A successful TPD claim shows that your condition meets your policy’s definition of total and permanent disability, supported by evidence that is complete at lodgement. This includes medical evidence from your treating doctors and a claim form consistent with your medical records and employment history.
To support a successful TPD claim, insurers generally look for:
- Active cover at the date of disablement
- Medical evidence that addresses your policy’s definition of total and permanent disability
- A clear date of disablement
- A complete file at lodgement, including specialist reports, employment history, and treatment records
- Consistency between your claim form, medical records, and any earlier statements made to a workers’ compensation insurer or employer.
Key takeaway
The severity of your condition does not determine whether your TPD claim succeeds. What matters is whether your evidence addresses your policy’s definition of total and permanent disability, and whether your claim is complete at lodgement.
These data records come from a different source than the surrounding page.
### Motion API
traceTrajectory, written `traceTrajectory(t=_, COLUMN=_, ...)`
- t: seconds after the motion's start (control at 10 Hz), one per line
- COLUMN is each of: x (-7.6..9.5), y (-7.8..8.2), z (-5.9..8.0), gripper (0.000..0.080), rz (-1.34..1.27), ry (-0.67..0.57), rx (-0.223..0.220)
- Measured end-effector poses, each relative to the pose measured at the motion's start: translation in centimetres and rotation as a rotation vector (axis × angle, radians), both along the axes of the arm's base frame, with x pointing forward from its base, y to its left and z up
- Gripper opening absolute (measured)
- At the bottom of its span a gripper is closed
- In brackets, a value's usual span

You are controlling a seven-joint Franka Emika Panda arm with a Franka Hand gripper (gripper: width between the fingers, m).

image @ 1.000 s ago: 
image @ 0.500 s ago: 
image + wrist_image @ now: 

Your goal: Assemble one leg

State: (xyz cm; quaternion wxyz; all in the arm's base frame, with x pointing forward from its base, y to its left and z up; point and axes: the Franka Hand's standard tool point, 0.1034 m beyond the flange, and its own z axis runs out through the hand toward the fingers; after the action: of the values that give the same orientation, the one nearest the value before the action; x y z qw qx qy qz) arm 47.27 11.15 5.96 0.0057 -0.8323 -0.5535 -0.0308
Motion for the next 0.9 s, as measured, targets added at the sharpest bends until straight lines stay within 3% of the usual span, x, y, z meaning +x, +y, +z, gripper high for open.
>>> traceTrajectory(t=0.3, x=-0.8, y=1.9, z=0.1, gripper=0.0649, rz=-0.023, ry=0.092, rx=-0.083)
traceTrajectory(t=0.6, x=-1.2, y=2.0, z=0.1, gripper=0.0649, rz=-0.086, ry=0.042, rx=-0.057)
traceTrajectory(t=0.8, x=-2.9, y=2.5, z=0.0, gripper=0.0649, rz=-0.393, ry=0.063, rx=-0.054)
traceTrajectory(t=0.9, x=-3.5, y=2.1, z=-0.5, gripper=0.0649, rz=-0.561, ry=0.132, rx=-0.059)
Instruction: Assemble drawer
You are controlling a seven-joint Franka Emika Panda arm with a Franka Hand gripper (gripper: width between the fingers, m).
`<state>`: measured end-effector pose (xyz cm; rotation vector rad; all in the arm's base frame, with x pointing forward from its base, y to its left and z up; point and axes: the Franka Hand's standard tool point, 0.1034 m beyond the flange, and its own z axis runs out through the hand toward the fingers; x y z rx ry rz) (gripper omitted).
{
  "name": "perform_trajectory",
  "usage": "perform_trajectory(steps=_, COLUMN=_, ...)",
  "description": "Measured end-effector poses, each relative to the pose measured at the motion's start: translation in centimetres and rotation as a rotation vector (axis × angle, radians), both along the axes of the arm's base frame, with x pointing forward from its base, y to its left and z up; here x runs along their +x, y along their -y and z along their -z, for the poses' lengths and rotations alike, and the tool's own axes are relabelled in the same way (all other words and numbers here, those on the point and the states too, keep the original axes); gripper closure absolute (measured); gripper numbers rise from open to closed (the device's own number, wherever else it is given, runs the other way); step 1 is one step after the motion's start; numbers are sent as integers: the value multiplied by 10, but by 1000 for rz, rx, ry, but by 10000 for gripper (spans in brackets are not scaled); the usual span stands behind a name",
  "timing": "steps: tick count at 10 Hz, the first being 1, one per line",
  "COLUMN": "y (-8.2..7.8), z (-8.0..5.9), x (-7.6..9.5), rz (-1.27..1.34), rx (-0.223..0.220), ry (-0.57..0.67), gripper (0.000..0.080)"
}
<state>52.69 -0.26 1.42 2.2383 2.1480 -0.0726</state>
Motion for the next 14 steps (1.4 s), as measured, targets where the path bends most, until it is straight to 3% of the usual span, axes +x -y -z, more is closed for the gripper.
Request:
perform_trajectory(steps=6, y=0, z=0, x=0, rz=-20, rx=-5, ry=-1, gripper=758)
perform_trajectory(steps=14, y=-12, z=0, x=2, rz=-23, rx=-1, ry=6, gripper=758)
Can a rejected TPD claim still be successful?
Yes, a rejected TPD claim is not necessarily the end of the process. Many declined claims are successfully challenged and overturned.
If your claim has been rejected, you can challenge the decision through:
- Internal dispute resolution through your super fund or insurer
- A complaint to the Australian Financial Complaints Authority (AFCA)
- Court proceedings, generally used as a last resort.
Because strict time limits and procedural requirements can apply, it is important to act early. Getting advice from a personal injury lawyer can help you understand your options, respond to the insurer’s decision, and improve your chances of a successful outcome.